The Internet erupted with praise and emotion as the world received news on Wednesday morning this week of the death of Billy Graham. Though I never met him personally, or even heard him speak in person, I am feeling a certain sadness about it.
I’m not sad for him, though – he was 99 years old when he died, and he was confident of his eternal destiny. In fact, he once said (borrowing from D.L. Moody), “Someday you will read or hear that Billy Graham is dead. Don’t you believe a word of it. I shall be more alive than I am now. I will have just changed my address. I will have gone into the presence of God.”

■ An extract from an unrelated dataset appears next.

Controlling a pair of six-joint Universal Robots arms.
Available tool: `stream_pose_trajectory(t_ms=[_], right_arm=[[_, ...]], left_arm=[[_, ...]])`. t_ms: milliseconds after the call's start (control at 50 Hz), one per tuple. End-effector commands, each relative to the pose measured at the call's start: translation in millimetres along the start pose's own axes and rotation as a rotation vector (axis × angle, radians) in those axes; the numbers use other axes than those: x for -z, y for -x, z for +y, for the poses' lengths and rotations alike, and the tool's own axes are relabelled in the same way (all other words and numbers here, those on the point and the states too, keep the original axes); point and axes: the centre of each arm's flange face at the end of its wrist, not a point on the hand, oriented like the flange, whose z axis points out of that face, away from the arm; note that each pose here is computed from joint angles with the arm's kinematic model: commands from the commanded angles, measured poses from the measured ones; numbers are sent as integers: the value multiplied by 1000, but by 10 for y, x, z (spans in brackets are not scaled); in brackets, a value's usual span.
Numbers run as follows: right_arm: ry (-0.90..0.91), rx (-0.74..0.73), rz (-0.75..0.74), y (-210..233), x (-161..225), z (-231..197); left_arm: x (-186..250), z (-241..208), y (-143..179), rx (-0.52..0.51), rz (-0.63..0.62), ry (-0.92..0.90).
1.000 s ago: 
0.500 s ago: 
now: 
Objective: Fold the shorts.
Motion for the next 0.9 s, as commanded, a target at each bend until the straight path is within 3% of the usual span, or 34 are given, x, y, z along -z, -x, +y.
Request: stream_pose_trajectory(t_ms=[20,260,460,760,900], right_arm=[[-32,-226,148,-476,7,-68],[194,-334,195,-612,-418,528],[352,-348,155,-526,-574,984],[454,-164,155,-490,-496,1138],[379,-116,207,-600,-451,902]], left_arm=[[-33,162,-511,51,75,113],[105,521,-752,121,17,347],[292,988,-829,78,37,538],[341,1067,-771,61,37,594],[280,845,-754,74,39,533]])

What saddens me is that with the passing of Billy Graham, we have seen the end of an era. When Billy Graham preached at crusades, God worked in mighty ways. Graham’s ministry led thousands upon thousands of people to embrace faith in Christ. And his connections with local churches at those crusades meant there was meaningful follow-up that took place so that these new believers could connect with faith communities that would strengthen their newfound walk with the Lord.
In a post-war, still-Christian western world, that approach worked. But in a post-modern, post-Christian western world, it does not work as well. Still, Graham’s passion for evangelism has inspired millions of Christ-followers to share their faith, in helpful and appropriate ways, with their friends. Evangelism today happens more effectively from neighbour to neighbour.
God has not given me the gift to be able to preach with the evangelistic fervour of Billy Graham, but that does not stop me from proclaiming Christ, crucified, risen and ascended, both from the pulpit and from the front porch. While I may not have a gift for evangelism, I have a heart for it – as should each of us. Why not step out in faith and share your love for Jesus with a neighbour this weekend? Don’t be afraid of the response; if you get questions for which you have no answers, your friend will be patient as you seek out answers.
Many have imitated Billy Graham, but none has been so used of God in mass evangelism. I recommend that you read his autobiography (available here) to get his own take on his life as an evangelist. Unlike so many who crave the spotlight, Graham remained a humble man of God his whole life.
There’s such good news to share – how can we keep from sharing it? Billy Graham shared it in word and in deed…and so can we.
“Well done, good and faithful servant…enter into the joy of your master” (Matthew 25.21, RSV).